**TRY IT**
Would you transcribe the listing that follows word for word, skipping pictures?

** DATA SHOWN follows **

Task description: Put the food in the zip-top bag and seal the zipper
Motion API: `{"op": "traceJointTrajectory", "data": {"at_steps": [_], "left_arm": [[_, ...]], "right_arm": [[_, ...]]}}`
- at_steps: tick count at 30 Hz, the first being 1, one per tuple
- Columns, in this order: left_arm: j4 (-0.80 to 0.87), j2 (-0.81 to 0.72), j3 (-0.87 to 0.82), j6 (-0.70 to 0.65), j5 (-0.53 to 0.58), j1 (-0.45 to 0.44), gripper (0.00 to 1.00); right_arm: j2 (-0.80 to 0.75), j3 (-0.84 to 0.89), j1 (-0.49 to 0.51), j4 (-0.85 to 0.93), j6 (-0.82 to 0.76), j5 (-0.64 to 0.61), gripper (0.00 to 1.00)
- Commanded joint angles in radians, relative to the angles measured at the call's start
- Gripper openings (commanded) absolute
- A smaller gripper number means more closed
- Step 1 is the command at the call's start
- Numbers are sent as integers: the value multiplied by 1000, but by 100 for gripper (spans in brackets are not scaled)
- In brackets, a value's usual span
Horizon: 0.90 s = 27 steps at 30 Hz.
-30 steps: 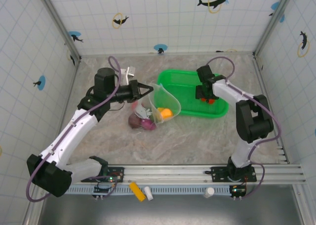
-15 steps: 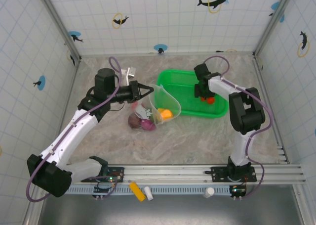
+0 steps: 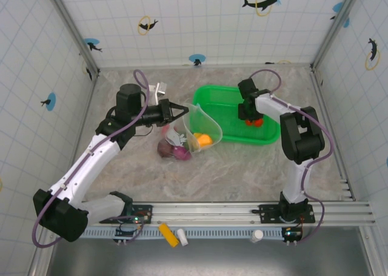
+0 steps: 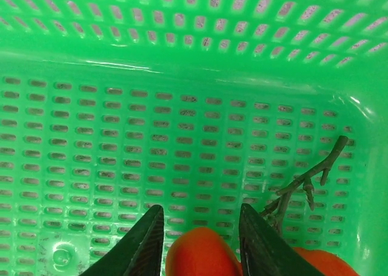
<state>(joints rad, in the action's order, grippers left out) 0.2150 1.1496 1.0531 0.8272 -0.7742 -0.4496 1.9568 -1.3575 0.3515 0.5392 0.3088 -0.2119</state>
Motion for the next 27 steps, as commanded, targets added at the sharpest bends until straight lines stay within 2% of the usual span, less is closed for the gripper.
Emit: {"op": "traceJointTrajectory", "data": {"at_steps": [1,10,11,13,15,27], "left_arm": [[-27,-8,18,-4,-5,6,0],[-29,-5,13,7,8,6,0],[-28,-5,12,7,9,6,0],[-26,-6,10,7,12,7,0],[-26,-8,7,7,14,7,0],[-18,-1,-5,-3,24,6,0]], "right_arm": [[-63,29,-4,-15,1,-6,32],[-141,71,-13,-8,-14,-17,28],[-145,74,-15,-8,-13,-19,31],[-138,68,-23,9,-10,-49,49],[-126,66,-34,23,-4,-81,56],[-139,158,-85,-33,31,-32,46]]}}
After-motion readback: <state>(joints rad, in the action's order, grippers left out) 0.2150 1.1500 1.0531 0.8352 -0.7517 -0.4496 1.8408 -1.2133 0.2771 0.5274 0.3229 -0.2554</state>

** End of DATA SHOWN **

**OUTPUT FOR THIS EXERCISE**
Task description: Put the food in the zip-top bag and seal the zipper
Motion API: `{"op": "traceJointTrajectory", "data": {"at_steps": [_], "left_arm": [[_, ...]], "right_arm": [[_, ...]]}}`
- at_steps: tick count at 30 Hz, the first being 1, one per tuple
- Columns, in this order: left_arm: j4 (-0.80 to 0.87), j2 (-0.81 to 0.72), j3 (-0.87 to 0.82), j6 (-0.70 to 0.65), j5 (-0.53 to 0.58), j1 (-0.45 to 0.44), gripper (0.00 to 1.00); right_arm: j2 (-0.80 to 0.75), j3 (-0.84 to 0.89), j1 (-0.49 to 0.51), j4 (-0.85 to 0.93), j6 (-0.82 to 0.76), j5 (-0.64 to 0.61), gripper (0.00 to 1.00)
- Commanded joint angles in radians, relative to the angles measured at the call's start
- Gripper openings (commanded) absolute
- A smaller gripper number means more closed
- Step 1 is the command at the call's start
- Numbers are sent as integers: the value multiplied by 1000, but by 100 for gripper (spans in brackets are not scaled)
- In brackets, a value's usual span
Horizon: 0.90 s = 27 steps at 30 Hz.
-30 steps: 
-15 steps: 
+0 steps: 
+0 steps: 
<state>(joints rad, in the action's order, grippers left out) 0.2150 1.1496 1.0531 0.8272 -0.7742 -0.4496 1.9568 -1.3575 0.3515 0.5392 0.3088 -0.2119</state>
Motion for the next 27 steps, as commanded, targets added at the sharpest bends until straight lines stay within 2% of the usual span, less is closed for the gripper.
Emit: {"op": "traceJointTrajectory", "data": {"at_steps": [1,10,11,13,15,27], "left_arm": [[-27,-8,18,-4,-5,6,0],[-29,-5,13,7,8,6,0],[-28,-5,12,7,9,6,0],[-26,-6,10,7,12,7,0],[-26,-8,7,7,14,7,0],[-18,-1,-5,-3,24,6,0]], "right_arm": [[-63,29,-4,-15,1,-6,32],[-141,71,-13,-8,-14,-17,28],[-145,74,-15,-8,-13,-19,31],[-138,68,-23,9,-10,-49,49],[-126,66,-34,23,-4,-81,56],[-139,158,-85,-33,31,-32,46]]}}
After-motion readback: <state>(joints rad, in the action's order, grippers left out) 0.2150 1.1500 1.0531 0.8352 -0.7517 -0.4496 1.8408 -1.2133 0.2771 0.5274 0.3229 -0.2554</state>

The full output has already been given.